Like many others, I had to add A LOT of extra bread flour and ultimately I gave up on the dough because I thought that I must have done something wrong despite being very careful about weighing the flour and following directions precisely. I wish I would have read these comments before tossing out the dough. :(


Monday 14th of December 2020

I gave this a second try with some modifications. Since my first dough was very wet and sticky even with the addition of extra flour, I started off the second batch with 1/2 C water rather than 3/4. I also used whole wheat flour for the sponge. I ended up with a great loaf!

Kiwi @ Kiwi Recipes

Thursday 15th of October 2020

It looks delicious.
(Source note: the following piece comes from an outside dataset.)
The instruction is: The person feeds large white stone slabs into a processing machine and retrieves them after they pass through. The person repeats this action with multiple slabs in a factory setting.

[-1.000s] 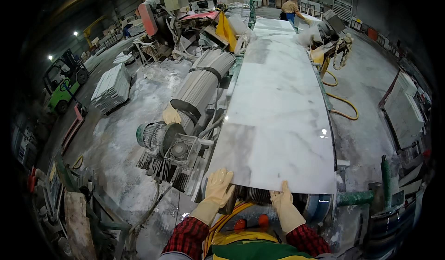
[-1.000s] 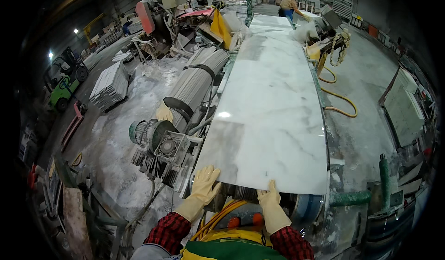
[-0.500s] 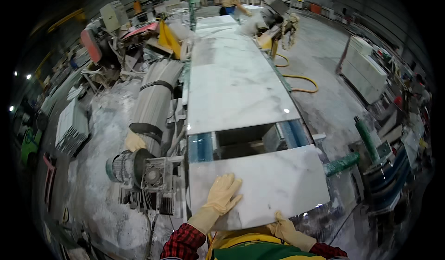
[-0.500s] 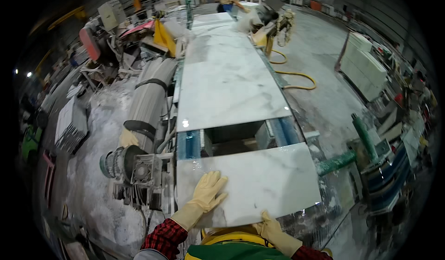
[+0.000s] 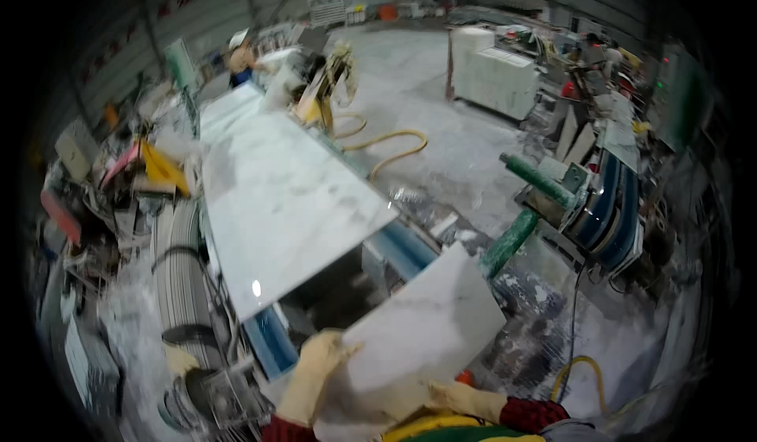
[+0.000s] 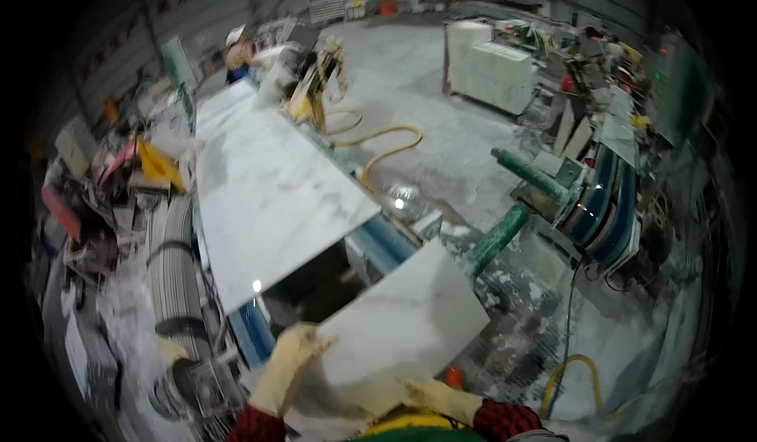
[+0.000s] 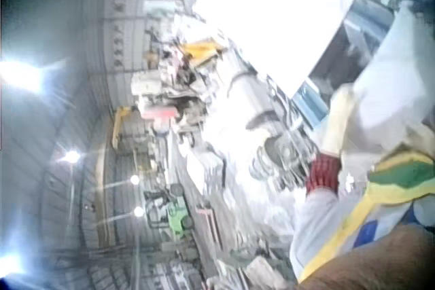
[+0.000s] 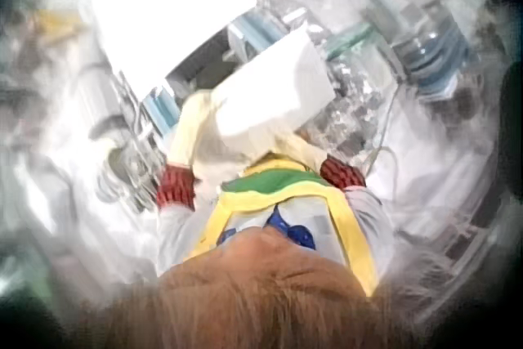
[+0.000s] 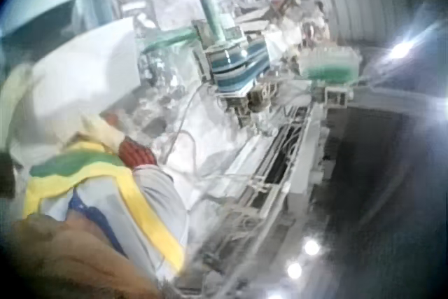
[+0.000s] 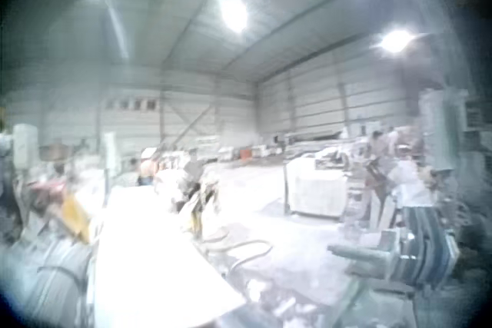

I can imagine the smell of it, thank u for sharing such a recipe, can I add grains like rolled oats, flax seed and Shea seeds to it?

Eileen Gray

Thursday 15th of October 2020

You could fold in some seeds. If you add oats you'll have to compensate by reducing the flour since oat absorb lots of moisture.


Tuesday 22nd of September 2020

Hi: Your bread looks delicious and I’m saving it to my board so that I can make it ASAP lol. My question is, I have SAF instant yeast - would I use the same amount as with regular yeast?


Eileen Gray

Tuesday 22nd of September 2020

Instant yeast will work fine in this recipe. Yes, use the same amount.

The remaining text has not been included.